Lake in County Leitrim, Ireland

Garadice Lough, also known as Garadice Lake or Lough Garadice, is a freshwater lake in County Leitrim, Ireland. It is located in the south of the county and now forms part of the Shannon–Erne Waterway.

==Geography==
Garadice Lough is located 8 km east of Ballinamore in south County Leitrim. It is about 3 km wide from west to east and covers an area of 3.89 km2. The lake has three islands, two of which are named: Church Island and Cherry Island (Irish: Cloch-inse-na-dtorc).

==Hydrology==
Garadice Lough now forms part of the Shannon–Erne Waterway. Its inflow was formerly named the Yellow River and the outflow was the Woodford River (Irish: Sruth Gráinne, meaning 'the Gravelly Stream' or 'the Gravelly River'; also anglicised as the River Gráinne or the Graine River).
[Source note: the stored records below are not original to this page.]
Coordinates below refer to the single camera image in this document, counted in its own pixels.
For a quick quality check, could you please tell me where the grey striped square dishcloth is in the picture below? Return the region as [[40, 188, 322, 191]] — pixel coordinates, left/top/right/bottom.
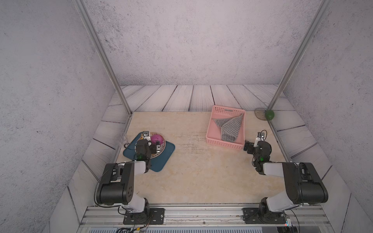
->
[[213, 114, 244, 143]]

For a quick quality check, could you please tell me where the pink plastic basket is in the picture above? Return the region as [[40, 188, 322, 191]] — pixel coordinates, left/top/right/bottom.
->
[[206, 105, 245, 150]]

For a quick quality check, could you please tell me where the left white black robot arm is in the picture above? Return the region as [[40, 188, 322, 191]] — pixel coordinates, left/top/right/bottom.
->
[[94, 131, 152, 216]]

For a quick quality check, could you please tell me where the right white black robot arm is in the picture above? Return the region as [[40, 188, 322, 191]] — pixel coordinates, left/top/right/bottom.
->
[[243, 132, 329, 224]]

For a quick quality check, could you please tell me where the patterned round plate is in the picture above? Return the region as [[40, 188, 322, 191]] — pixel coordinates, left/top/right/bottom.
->
[[136, 131, 166, 159]]

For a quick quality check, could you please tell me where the purple ball fruit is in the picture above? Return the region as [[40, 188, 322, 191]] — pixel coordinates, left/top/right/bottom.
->
[[151, 134, 164, 145]]

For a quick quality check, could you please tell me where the teal rubber mat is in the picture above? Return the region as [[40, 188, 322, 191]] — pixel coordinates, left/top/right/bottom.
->
[[122, 131, 175, 172]]

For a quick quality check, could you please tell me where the grey round coaster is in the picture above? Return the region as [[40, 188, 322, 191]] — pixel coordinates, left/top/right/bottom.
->
[[254, 108, 267, 121]]

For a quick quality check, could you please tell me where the green ball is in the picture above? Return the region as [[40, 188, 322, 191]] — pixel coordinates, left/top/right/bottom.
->
[[265, 110, 275, 121]]

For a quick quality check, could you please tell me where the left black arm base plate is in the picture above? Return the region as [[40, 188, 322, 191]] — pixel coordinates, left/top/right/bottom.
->
[[123, 208, 165, 225]]

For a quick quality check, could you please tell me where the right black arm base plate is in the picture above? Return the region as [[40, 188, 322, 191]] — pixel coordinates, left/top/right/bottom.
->
[[242, 208, 287, 224]]

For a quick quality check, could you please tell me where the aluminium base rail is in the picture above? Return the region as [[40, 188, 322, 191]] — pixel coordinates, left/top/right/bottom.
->
[[80, 203, 334, 233]]

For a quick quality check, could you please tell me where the right aluminium frame post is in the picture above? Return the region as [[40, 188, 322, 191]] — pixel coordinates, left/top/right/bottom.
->
[[267, 0, 332, 111]]

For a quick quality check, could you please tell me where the aluminium frame post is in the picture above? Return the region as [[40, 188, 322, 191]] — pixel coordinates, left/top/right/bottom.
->
[[73, 0, 133, 117], [267, 0, 332, 111]]

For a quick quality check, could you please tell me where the left aluminium frame post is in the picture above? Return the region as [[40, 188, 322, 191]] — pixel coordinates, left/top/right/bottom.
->
[[73, 0, 133, 117]]

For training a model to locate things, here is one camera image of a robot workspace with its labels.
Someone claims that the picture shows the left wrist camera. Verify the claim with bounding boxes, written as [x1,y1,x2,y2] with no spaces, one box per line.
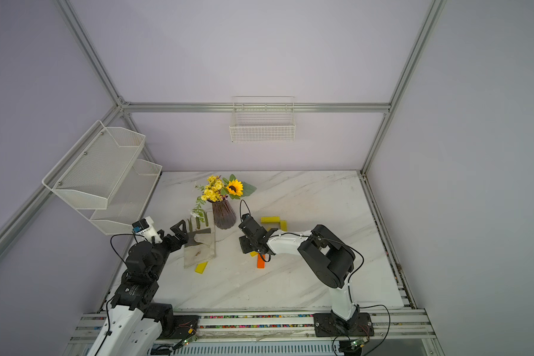
[132,217,163,244]

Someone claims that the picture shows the orange building block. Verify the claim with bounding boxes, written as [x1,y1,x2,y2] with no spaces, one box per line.
[257,255,266,269]

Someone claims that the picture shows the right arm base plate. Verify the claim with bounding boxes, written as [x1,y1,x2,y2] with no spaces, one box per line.
[313,312,375,338]

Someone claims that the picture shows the yellow artificial flower bouquet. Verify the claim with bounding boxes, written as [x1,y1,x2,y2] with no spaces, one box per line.
[191,174,257,221]

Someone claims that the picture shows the white two-tier mesh shelf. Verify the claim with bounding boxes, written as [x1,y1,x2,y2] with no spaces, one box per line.
[42,121,162,235]

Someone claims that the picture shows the aluminium mounting rail base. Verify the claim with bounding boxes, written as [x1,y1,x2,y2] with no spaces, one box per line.
[64,306,443,355]

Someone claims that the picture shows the white wire wall basket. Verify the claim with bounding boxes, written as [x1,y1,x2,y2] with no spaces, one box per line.
[229,96,296,143]

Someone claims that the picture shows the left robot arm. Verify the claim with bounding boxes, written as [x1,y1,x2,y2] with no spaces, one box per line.
[88,217,188,355]

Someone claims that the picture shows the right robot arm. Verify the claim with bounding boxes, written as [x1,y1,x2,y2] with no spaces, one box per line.
[238,214,360,327]

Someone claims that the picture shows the purple ribbed glass vase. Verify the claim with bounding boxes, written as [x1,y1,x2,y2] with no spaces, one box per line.
[212,200,237,230]

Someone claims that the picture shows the white grey work glove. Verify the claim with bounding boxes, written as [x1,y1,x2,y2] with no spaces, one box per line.
[183,212,216,268]

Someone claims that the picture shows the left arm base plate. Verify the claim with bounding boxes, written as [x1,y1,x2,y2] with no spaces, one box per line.
[160,314,200,340]

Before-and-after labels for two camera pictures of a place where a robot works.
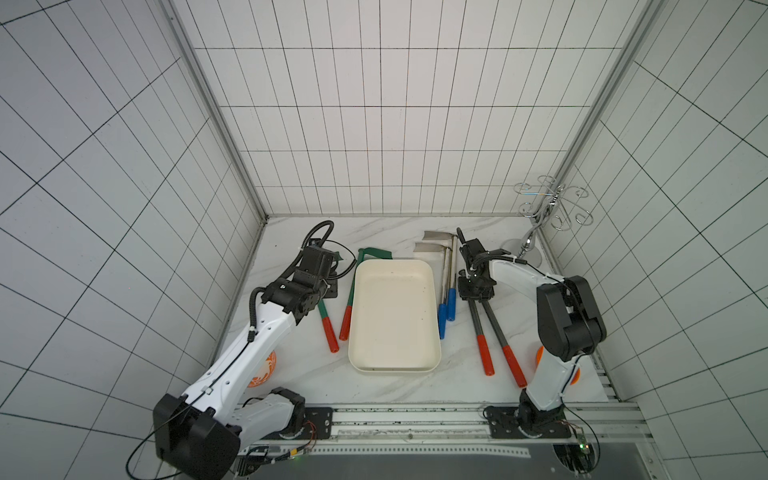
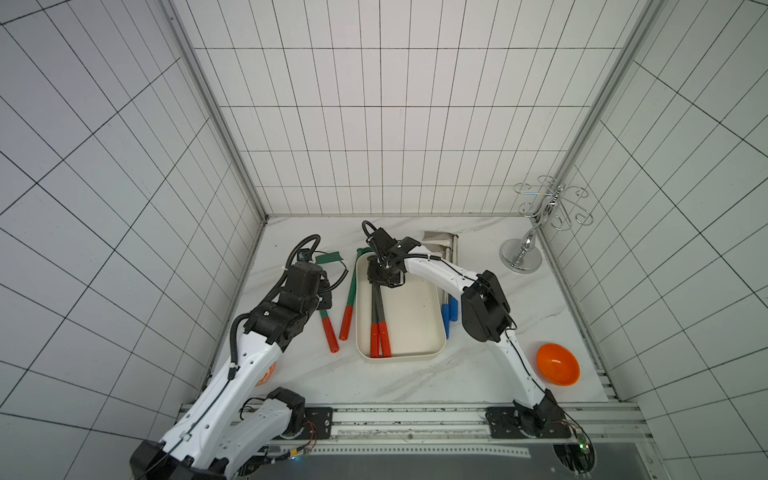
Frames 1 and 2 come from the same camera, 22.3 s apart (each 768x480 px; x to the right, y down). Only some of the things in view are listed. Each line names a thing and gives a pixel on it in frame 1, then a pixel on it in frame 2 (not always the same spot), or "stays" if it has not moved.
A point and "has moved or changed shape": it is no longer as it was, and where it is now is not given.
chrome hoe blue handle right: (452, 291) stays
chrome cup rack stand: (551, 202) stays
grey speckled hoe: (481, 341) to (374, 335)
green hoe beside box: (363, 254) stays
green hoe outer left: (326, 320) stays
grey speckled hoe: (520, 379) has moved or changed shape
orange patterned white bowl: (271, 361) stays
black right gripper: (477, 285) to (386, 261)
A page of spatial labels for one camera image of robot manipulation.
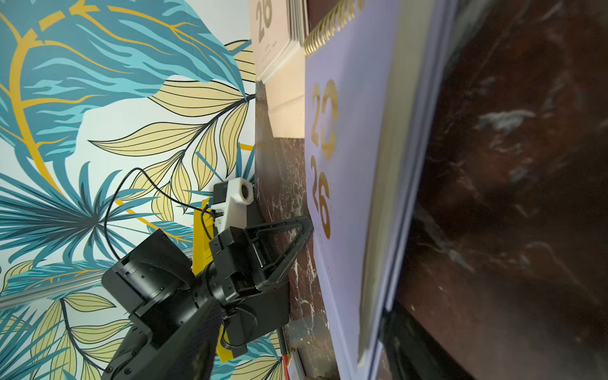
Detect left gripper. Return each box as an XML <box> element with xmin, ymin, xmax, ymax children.
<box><xmin>208</xmin><ymin>216</ymin><xmax>314</xmax><ymax>358</ymax></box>

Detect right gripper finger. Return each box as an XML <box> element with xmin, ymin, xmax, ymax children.
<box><xmin>379</xmin><ymin>303</ymin><xmax>473</xmax><ymax>379</ymax></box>

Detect purple calendar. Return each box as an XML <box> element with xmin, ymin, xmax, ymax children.
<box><xmin>304</xmin><ymin>1</ymin><xmax>457</xmax><ymax>379</ymax></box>

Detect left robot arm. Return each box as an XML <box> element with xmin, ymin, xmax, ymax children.
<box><xmin>101</xmin><ymin>216</ymin><xmax>314</xmax><ymax>379</ymax></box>

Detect pink calendar at back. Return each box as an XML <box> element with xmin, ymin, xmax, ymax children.
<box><xmin>250</xmin><ymin>0</ymin><xmax>309</xmax><ymax>139</ymax></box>

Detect red handled tool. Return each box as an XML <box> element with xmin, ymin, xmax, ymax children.
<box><xmin>282</xmin><ymin>355</ymin><xmax>290</xmax><ymax>380</ymax></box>

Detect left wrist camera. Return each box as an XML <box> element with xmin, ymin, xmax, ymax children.
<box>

The Woodford River flows out of Little Garadice Lake, which is on the eastern edge of Garadice Lough, with the river flowing north-eastwards via Ballyconnell, eventually emptying into Upper Lough Erne near Teemore in the south of County Fermanagh.

==Natural history==
Fish present in Garadice Lough include tench, roach, bream and pike. Large pike have been caught here weighing 10 kg or more.

==Ecology==
The water quality was reported to be satisfactory c. 2001 with a mesotrophic rating, improving to oligotrophic status c. 2004, before dropping back to mesotrophic rating c. 2007. (Note: Trophic states of "Oligotrophic" and "Mesotrophic" are desirable, but freshwater lakes rated 'Eutrophic' or 'Hypertrophic' indicates pollution.) Zebra mussel infestation is present. The ecology of Garadice Lough, and other Irish waterways, remains threatened by curly waterweed, and freshwater clam invasive species.

==History==
The earliest surviving mention of the lake is in the 9th century Vita tripartita Sancti Patricii, in connection with the crossing of the lake by Saint Patrick on his way to destroy the idol Crom Cruach. In medieval times Garadice Lough was known as Lough Finvoy (Irish: Loch Finn Mhagh, meaning 'The Lake of the White Plain'). The lake is mentioned several times in the Irish Annals- Annals of the Four Masters 1386 and Annals of Connacht 1257 & 1418. In about 1257 the fortress "Cloch-inse-na-dtorc, in Lough Finvoy, was burned by O'Rourke" (a King of West Breifne).